Я только позавтракал. Забил, так сказать, в свое пивное брюшко болтунью из пяти яиц и двух здоровенных кусков хорошо прожаренной ветчины – и абсолютно, что значит – совсем, не был расположен к каким-либо шуткам, шуточкам, шарадам. Я только что выскочил из дверей с твердым, как скорлупа, намереньем разбить эти треклятые калории пробегом вокруг Тейсон-пруда, что по моим примерным прикидкам должно было составить какие-то три с половиной мили активного дыхания.

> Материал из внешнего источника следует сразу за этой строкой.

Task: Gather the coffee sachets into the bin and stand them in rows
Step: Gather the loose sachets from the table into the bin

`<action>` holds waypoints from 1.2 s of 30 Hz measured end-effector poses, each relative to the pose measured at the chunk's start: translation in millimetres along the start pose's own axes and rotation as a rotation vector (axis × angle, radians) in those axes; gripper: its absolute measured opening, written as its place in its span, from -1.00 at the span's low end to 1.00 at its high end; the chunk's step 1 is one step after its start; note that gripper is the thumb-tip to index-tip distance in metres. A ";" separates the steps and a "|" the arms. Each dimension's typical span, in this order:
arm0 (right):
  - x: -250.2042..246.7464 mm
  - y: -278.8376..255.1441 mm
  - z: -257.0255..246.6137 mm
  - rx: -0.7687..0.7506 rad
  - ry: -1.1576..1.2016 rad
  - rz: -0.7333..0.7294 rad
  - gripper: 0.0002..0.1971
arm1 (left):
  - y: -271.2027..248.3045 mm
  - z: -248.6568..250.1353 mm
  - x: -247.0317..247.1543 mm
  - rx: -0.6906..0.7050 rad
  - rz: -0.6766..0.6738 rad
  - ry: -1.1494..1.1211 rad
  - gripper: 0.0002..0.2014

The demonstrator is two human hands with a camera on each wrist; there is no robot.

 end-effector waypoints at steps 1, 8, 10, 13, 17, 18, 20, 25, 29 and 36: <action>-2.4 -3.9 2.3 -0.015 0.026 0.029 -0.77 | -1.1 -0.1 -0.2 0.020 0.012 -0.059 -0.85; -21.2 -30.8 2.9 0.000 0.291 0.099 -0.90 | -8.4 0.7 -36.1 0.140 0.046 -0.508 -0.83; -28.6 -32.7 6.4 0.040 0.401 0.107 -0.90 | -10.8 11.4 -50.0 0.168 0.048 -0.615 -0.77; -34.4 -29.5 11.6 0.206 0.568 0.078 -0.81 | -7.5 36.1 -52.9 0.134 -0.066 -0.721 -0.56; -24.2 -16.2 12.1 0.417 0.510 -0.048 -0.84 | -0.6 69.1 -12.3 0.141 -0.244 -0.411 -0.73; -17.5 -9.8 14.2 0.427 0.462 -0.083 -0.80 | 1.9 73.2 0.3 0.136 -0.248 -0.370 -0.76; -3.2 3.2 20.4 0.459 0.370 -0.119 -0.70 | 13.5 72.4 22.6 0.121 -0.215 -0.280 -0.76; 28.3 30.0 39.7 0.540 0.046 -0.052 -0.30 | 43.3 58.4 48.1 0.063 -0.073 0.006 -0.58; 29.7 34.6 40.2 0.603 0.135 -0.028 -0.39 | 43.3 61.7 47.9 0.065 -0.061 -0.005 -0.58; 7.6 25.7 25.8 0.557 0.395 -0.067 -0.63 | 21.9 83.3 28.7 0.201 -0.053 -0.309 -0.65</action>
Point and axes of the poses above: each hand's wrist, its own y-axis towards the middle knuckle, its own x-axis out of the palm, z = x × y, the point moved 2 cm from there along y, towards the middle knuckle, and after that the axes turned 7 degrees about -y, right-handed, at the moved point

Вообще-то, до того как застучала печатная машинка Стейсон
мечта всякого пишущего засранца
(три года назад!)
я служил под командованием адмирала – «папаши» Стейка. До тех самых пор служил пока – за выслугой лет, герой и просто мужчина не был сплавлен нашим славным правительством в Сухие Воды. Надо заметить, что через пару недель «отец родной» окончательно залил зазор между своим сердцем и его питательной средой, достал наградной кортик и совершил самое настоящее харакири. Единственное чего не доставало для полноты и завершения обряда – это верного Санчо, рассекающего шейные позвонки до тонкого хлястика слева, на коем голова должна была повиснуть, как крышка кофейного чайника. Уппс! Подобное вышеизложенному непочтительное отношение к «верному сыну отечества, патриоту (и тому подобная чепуха) никак не могла оставить меня равнодушным – отчего во время очередной аттестации, в ответ на предложенные мне блага скинутого с баланса адмирала – я послал всех туда, куда ходят только всякие педерасты, хлопнул дверью, чем – верно прищемил не только нос бумажным крысам, но и их маленькую – совсем не соленую – пипиську. Упс! так и ходят они теперь кастратами. И отправился я пытать счастье там, где за двадцать последних лет, необремененных домашним очагом, скопилась не такая уж и большая сумма, которой хватило ровно на этот домик в самом медвежьем углу страны и эту треклятую долбанную пишущую машинку.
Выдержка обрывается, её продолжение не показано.